Work order
As the answer, set down the lines below from the one containing "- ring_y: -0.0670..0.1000" through the one containing "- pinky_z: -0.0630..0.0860", exactly and inclusively, and no others.
──────────
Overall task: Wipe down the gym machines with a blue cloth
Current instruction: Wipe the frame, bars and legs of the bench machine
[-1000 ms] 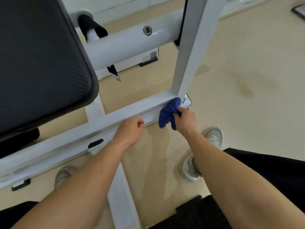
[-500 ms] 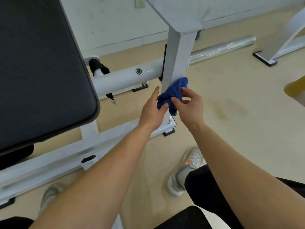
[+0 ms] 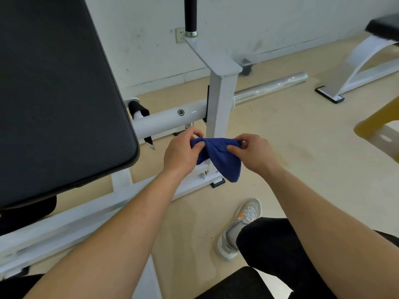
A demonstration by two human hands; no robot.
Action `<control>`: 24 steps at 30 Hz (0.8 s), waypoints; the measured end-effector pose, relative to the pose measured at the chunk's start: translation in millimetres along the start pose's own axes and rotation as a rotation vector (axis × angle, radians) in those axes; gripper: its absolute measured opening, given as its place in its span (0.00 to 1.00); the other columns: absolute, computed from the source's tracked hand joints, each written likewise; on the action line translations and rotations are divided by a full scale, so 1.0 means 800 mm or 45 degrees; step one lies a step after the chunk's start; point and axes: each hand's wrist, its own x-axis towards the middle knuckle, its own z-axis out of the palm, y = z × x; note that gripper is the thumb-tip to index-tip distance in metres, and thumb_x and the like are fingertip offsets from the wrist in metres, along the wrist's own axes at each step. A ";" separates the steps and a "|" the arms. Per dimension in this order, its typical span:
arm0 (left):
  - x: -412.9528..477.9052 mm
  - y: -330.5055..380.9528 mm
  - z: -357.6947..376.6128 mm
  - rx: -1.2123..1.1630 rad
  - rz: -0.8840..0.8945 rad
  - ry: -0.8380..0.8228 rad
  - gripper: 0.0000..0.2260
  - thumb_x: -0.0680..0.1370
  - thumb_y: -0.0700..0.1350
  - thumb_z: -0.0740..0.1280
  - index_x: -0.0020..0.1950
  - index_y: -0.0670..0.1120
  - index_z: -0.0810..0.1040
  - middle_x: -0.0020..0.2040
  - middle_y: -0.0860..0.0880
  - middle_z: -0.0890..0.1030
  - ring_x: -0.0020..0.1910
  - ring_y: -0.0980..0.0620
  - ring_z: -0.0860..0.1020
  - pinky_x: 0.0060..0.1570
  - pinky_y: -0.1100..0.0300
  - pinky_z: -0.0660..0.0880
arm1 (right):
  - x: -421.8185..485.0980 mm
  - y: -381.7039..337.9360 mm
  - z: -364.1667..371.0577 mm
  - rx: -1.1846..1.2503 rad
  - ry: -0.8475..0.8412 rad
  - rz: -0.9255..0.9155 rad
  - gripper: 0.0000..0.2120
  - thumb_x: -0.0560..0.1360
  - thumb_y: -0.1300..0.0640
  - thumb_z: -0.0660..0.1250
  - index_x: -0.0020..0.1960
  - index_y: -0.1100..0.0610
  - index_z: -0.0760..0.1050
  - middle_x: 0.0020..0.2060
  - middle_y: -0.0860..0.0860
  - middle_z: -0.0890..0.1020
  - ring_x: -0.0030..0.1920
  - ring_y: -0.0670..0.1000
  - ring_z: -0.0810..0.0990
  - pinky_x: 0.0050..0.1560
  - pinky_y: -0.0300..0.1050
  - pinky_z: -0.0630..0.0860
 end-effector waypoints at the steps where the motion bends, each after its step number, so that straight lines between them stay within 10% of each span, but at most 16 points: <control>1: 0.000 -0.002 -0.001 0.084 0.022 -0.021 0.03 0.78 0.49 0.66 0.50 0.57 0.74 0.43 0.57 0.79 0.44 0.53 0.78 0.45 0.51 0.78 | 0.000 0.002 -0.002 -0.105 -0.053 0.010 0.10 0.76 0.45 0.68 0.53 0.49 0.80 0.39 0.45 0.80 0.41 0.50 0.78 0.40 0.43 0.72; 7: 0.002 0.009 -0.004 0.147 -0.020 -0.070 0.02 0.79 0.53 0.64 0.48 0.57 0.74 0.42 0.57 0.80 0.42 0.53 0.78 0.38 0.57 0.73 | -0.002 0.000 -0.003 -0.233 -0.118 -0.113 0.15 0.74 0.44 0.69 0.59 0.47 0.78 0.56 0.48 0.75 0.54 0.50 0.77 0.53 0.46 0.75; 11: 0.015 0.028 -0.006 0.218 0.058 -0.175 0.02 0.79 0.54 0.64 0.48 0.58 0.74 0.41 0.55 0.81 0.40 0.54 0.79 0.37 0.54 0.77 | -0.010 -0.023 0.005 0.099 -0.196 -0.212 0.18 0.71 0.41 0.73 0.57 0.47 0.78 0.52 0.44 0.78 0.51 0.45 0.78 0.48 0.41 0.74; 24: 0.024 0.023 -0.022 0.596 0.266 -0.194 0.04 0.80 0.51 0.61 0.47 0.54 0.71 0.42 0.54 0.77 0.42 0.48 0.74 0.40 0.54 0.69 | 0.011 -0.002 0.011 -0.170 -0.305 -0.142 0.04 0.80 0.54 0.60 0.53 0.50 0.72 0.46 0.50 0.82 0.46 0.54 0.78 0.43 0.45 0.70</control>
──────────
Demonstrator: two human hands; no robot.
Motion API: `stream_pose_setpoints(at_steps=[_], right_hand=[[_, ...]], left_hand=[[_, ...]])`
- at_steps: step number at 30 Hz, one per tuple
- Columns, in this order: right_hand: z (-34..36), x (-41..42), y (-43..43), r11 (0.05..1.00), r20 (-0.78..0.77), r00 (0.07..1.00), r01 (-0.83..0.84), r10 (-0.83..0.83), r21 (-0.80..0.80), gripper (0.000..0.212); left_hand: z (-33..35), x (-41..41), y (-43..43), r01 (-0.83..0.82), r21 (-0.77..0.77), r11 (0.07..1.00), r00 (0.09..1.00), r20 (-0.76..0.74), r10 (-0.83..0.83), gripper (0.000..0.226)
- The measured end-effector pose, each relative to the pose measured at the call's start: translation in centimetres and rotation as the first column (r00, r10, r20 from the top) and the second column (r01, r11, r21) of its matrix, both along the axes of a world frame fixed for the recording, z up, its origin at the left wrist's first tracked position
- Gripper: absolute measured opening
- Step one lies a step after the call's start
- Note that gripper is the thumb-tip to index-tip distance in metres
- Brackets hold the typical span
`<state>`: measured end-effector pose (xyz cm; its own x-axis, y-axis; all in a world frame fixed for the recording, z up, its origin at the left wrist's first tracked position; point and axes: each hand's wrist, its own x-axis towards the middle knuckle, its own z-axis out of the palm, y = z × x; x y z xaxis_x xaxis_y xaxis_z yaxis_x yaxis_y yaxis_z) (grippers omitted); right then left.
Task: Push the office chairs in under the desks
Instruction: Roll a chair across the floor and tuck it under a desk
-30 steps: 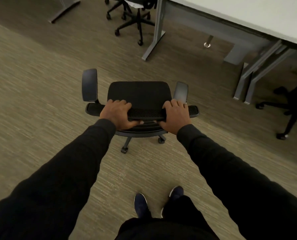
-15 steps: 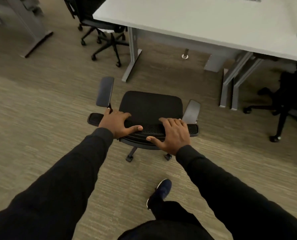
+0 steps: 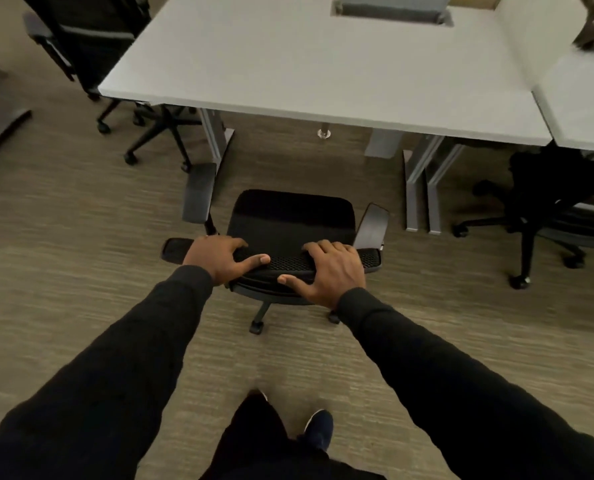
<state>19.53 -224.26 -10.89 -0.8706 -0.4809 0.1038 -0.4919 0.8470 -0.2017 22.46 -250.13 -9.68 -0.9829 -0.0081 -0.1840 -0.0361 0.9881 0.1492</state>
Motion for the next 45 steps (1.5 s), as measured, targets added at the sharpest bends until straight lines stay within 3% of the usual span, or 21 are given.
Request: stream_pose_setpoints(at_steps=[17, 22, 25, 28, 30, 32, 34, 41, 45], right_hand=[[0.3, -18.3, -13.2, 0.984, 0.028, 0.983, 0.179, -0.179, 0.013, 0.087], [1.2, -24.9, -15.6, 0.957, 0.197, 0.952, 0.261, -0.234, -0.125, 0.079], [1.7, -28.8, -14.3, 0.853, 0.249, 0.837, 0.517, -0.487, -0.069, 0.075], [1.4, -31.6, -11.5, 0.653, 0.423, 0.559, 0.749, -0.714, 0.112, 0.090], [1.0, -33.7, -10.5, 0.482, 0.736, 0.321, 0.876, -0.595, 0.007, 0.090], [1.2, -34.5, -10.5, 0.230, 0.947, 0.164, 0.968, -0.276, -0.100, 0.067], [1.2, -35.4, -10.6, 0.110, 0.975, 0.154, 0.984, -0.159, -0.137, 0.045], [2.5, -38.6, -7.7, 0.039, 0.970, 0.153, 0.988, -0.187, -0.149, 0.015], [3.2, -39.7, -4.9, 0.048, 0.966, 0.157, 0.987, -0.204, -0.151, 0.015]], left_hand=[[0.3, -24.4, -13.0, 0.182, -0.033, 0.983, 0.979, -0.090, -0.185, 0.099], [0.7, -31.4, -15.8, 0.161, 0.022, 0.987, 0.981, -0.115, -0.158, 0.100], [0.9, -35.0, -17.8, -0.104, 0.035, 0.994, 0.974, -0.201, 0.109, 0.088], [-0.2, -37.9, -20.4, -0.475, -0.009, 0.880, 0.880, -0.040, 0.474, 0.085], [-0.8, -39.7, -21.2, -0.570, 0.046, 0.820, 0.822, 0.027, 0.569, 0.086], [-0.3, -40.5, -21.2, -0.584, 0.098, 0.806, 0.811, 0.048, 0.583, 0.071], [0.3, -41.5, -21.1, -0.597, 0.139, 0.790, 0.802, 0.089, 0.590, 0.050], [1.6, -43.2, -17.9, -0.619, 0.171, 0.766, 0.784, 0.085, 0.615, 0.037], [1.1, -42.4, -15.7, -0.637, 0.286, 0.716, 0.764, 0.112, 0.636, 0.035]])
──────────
Answer for the task
  - ring_y: -0.0670..0.1000
  - ring_z: -0.0810..0.0990
  - pinky_x: 0.0050..0.1560
  - pinky_y: -0.0300..0.1050
  - pinky_z: -0.0630..0.0860

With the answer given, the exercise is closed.